Glenn, Mr. P Hucker,

Just to clarify, I was not asking to remove notifications, just to modify them. I agree that they're helpful for CPDN as work is not constant so it's helpful to know that work appeared and one can make adjustments to one's client. It's also helpful to know some technical details, such as RAM and # of CPUs (in future presumably it'll vary) so one can make adjustments. I follow the boards closely and did not get the impression that users want lengthy notifications that one has to sometimes scroll to read on a standard sized Manager. The modification I'm proposing is a minimal notification with essential info (name of study, RAM, # of CPUs, Run Tiime) which is actionable. There's always a "More" link at the end of notifications that users who want to read additional, non-essential info, can click and they'll be taken directly to the post or article, they don't have to search the boards. I think World Community Grid does notifications well, one-liners with essential info and a link. The very lengthy ones of other projects is not something to aspire to, I'd propose.

As for how long notifications stick around - it is up to the project, as far as I can tell. I don't think one can just delete contents of the 'notices' folder because they get repopulated every time the client contacts the project. Also, CPDN has it set that the client will poll for notifications every 3 days regardless. Last 10 notices per project, I believe, will show in the feed so things can get cluttered very quickly if multiple projects let things sit around. I suspect that as the amount of notices grows, other users will start saying something, I'm just trying to foresee and prevent that too.

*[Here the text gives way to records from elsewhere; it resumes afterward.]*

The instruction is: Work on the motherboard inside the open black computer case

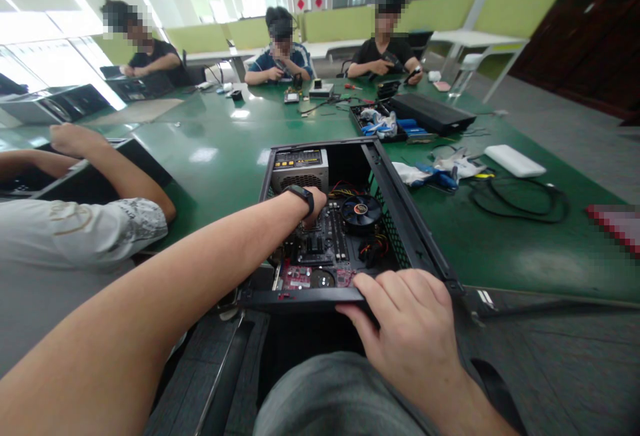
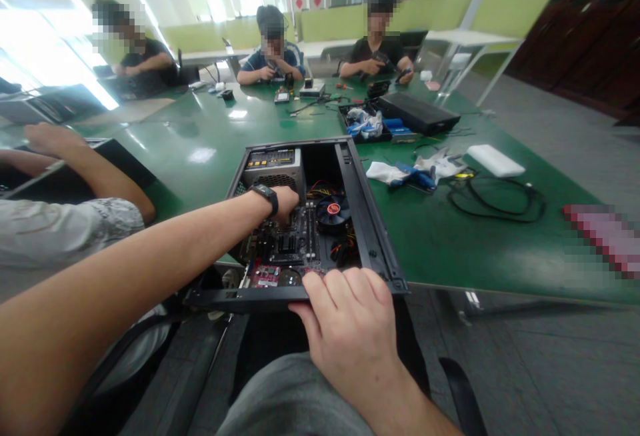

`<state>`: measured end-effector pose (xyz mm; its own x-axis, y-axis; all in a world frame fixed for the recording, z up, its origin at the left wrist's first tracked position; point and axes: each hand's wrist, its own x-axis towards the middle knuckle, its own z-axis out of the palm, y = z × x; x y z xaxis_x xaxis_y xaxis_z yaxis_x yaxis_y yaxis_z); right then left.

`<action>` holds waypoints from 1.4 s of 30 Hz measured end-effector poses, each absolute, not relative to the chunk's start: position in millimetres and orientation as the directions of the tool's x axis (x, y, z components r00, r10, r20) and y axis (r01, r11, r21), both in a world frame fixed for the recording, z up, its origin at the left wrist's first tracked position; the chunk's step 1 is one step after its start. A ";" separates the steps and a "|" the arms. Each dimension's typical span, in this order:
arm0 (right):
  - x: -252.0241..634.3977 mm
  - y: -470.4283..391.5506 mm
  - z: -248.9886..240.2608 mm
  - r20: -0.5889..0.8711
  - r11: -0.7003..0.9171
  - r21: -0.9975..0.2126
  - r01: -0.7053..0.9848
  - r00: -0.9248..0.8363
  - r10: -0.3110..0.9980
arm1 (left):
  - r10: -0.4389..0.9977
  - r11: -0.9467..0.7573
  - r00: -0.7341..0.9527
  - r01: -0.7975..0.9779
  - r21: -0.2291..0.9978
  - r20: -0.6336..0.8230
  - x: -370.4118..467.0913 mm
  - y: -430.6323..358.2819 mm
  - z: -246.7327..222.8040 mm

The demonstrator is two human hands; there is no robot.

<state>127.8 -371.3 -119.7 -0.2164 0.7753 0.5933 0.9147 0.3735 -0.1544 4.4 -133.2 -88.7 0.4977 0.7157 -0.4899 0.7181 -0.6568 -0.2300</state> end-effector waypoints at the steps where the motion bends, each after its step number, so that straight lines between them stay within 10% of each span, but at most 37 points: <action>1: 127.9 -371.5 -119.7 0.593 0.373 -0.153 0.915 -0.216 0.776 | 0.712 -0.664 0.498 0.707 -0.243 -0.495 4.4 -132.7 -89.4; 42: 127.3 -372.2 -118.4 0.598 0.378 -0.140 0.915 -0.226 0.769 | 0.711 -0.664 0.485 0.700 -0.261 -0.509 6.4 -133.0 -87.7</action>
<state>127.3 -372.2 -118.4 -0.2259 0.7690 0.5980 0.9154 0.3775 -0.1397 6.4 -133.0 -87.7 0.4848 0.7113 -0.5089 0.7004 -0.6642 -0.2611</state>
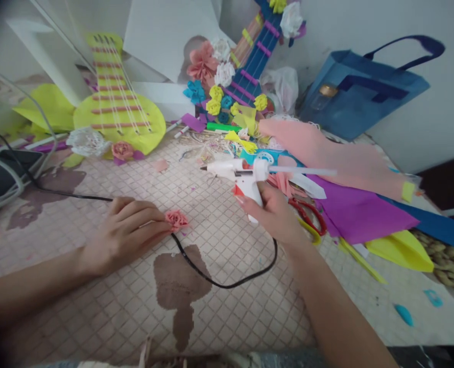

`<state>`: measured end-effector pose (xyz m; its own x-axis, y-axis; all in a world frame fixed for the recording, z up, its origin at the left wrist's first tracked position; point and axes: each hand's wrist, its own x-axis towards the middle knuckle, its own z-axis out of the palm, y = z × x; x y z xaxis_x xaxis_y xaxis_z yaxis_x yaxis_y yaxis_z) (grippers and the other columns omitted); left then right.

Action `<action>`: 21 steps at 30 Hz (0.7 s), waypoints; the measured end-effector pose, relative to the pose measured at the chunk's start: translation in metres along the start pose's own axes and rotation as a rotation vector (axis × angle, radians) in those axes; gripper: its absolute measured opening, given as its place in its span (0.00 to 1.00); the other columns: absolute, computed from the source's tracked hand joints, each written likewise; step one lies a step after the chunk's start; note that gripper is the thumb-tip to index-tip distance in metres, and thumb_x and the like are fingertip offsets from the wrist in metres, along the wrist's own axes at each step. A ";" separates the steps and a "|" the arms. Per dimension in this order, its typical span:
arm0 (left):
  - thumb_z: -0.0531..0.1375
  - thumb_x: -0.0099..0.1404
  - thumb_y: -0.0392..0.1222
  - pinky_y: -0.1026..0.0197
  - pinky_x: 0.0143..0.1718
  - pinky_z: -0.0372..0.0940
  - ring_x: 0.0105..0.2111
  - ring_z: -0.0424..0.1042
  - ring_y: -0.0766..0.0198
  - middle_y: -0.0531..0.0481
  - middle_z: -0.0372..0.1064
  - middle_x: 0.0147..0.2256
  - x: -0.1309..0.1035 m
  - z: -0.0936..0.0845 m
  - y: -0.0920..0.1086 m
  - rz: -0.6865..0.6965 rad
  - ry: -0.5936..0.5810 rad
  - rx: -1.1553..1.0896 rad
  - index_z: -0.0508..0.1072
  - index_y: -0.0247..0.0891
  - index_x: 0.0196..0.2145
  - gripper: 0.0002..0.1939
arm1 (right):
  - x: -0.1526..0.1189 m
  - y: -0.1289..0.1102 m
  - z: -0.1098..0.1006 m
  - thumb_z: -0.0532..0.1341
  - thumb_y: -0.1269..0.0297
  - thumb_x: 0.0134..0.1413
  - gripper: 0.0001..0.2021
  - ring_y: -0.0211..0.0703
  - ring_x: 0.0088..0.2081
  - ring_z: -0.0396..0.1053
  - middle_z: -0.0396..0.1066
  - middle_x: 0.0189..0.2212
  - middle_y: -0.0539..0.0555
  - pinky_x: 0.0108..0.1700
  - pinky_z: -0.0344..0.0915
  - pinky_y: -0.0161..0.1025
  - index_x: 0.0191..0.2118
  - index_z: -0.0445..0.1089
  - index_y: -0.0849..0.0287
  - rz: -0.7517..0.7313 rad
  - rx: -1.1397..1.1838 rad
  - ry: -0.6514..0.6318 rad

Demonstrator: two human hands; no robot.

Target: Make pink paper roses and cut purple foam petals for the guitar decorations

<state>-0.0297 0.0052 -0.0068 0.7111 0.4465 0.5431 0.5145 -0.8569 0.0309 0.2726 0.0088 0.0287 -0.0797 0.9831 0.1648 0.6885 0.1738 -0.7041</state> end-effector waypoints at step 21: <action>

I'm just asking that notices are removed no later than when the tasks are all snapped up because at that point it's pretty much obsolete. Perhaps there's a way to automate their removal, Richard may know, in which case I'd suggest 3 days. By then all tasks are usually snapped up.

As for LHC server limit control - it doesn't seem to be working as I've never seen any evidence of these kinds of limits. Unless I control things with app_config, BOINC will download many tasks and will fill all available threads with tasks, even with ATLAS, and it'll really slow my PC down.

I don't have 4 machines, only 2 with a WSL2 instance on each, so it looks like 4. BOINC Manager can control multiple clients, just not from the same screen. Switching between clients is simple and isn't a big deal with my setup. I wouldn't be surprised that a majority of users use BOINC Manager as it's the standard manager and it works well enough for most cases.